Example: “Attach the HTTPRoute to the production Gateway by setting the parentRefs field to point to the Gateway name and namespace.”
“cross-namespace reference” When a resource in one Kubernetes namespace refers to a resource in a different namespace. The Gateway API restricts these by default and requires explicit ReferenceGrants. Example: “The HTTPRoute backend service is in a different namespace, so this is a cross-namespace reference — you need to create a ReferenceGrant first.”
Practical Sentences to Practice
- “The GatewayClass is provisioned by the platform team; application teams only need to define their HTTPRoutes.”
- “We use traffic splitting to roll out the new payment service — currently at 5% canary weight and increasing daily.”
- “A ReferenceGrant is required because the HTTPRoute in the
appsnamespace references a Service in thesharednamespace.” - “After migrating from Ingress, we removed 200 lines of annotation-based configuration and replaced them with explicit HTTPRoute rules.”
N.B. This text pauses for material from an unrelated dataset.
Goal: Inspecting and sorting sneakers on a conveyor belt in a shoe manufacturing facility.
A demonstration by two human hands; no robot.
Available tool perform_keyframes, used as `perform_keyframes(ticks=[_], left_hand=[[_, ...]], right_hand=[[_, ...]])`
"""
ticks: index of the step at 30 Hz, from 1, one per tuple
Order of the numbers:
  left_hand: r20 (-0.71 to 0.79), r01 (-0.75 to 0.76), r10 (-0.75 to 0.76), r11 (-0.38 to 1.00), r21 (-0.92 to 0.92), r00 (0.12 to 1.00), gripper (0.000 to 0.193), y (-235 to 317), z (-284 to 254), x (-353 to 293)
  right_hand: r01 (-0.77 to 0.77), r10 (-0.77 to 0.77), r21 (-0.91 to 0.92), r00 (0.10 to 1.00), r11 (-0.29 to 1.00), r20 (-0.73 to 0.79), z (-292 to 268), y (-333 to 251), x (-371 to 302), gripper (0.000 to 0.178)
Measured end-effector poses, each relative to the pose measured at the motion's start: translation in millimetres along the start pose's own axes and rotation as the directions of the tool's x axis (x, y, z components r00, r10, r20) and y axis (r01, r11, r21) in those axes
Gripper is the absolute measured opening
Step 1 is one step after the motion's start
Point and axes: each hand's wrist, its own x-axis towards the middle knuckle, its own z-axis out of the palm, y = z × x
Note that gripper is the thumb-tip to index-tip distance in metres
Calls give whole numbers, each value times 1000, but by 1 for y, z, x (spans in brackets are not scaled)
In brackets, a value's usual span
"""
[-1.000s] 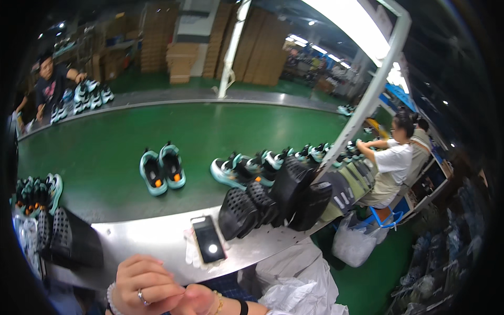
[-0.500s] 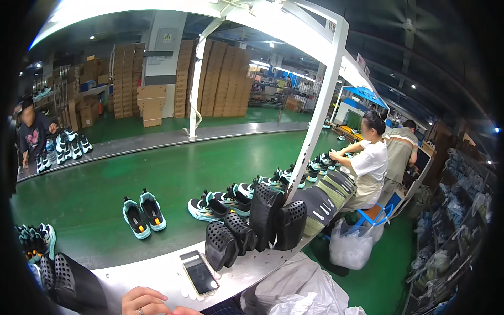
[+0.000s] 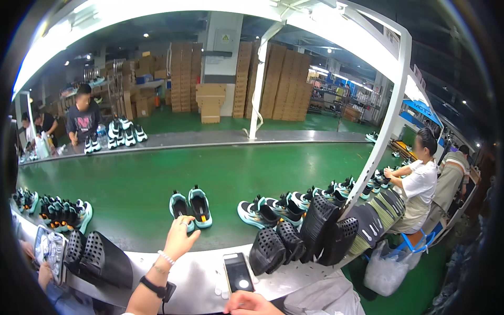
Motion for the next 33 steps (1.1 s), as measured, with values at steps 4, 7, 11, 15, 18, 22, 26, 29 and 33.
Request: perform_keyframes(ticks=[4,7,11,15,18,22,26,29,33], left_hand=[[81,69,-111,911,406,991,65,-67,31,32],[229,45,-218,809,586,949,71,-78,40,51],[296,6,-236,791,612,925,52,-106,59,70],[228,-38,-96,855,518,969,27,-119,75,71],[291,-79,-61,891,447,955,24,-87,74,58],[418,-191,37,923,334,908,25,-52,85,35],[284,-138,82,973,184,955,36,-7,74,23],[231,-30,-51,941,336,972,17,-27,64,40],[544,-102,-236,848,520,805,24,-44,82,63]], right_hand=[[133,-152,-177,983,975,-102,-27,-6,-14,12],[174,-202,-178,967,969,-155,-49,-4,-27,10],[194,-231,-169,944,966,-234,-76,13,-29,9],[199,-225,-129,947,971,-231,-87,11,-30,10],[196,-219,-120,949,973,-228,-94,11,-29,12],[226,-248,-120,944,967,-219,-96,12,-27,14],[238,-262,-119,930,964,-258,-95,5,-31,11],[167,-352,-435,852,885,-388,-99,-23,-33,12],[160,-818,-923,533,350,-218,-90,-122,-36,19]])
- “The BackendTLSPolicy ensures encryption in transit even inside the cluster, which is a requirement for our compliance audit.”
Common Mistakes to Avoid
Calling HTTPRoute an “Ingress rule” HTTPRoute and Ingress are different resources. If you have migrated to Gateway API, call them “HTTPRoute rules” not “Ingress rules.” Mixing the two vocabularies in the same document causes confusion.
Saying “the Gateway routes traffic” Technically, Routes define the routing rules and are attached to the Gateway. The Gateway is the infrastructure attachment point. In precise discussions, say “the HTTPRoute defines the routing rule” and “the Gateway provides the listener.”
Confusing “listener TLS” and “backend TLS” Listener TLS (on the Gateway) secures client-to-gateway traffic. Backend TLS (BackendTLSPolicy) secures gateway-to-service traffic. These are separate configurations. Always specify which segment you are referring to.
Summary
The Kubernetes Gateway API introduces a layered vocabulary — GatewayClass, Gateway, HTTPRoute, GRPCRoute, ReferenceGrant, and backend TLS policy — that reflects its role-oriented design. Operators manage Gateways; application teams manage Routes. Understanding this vocabulary helps you participate in Kubernetes networking discussions, write accurate runbooks, and communicate clearly with SRE and platform engineering teams. The official Gateway API documentation at gateway-api.sigs.k8s.io is well-written and uses consistent terminology throughout, making it an excellent English learning resource alongside the technical content.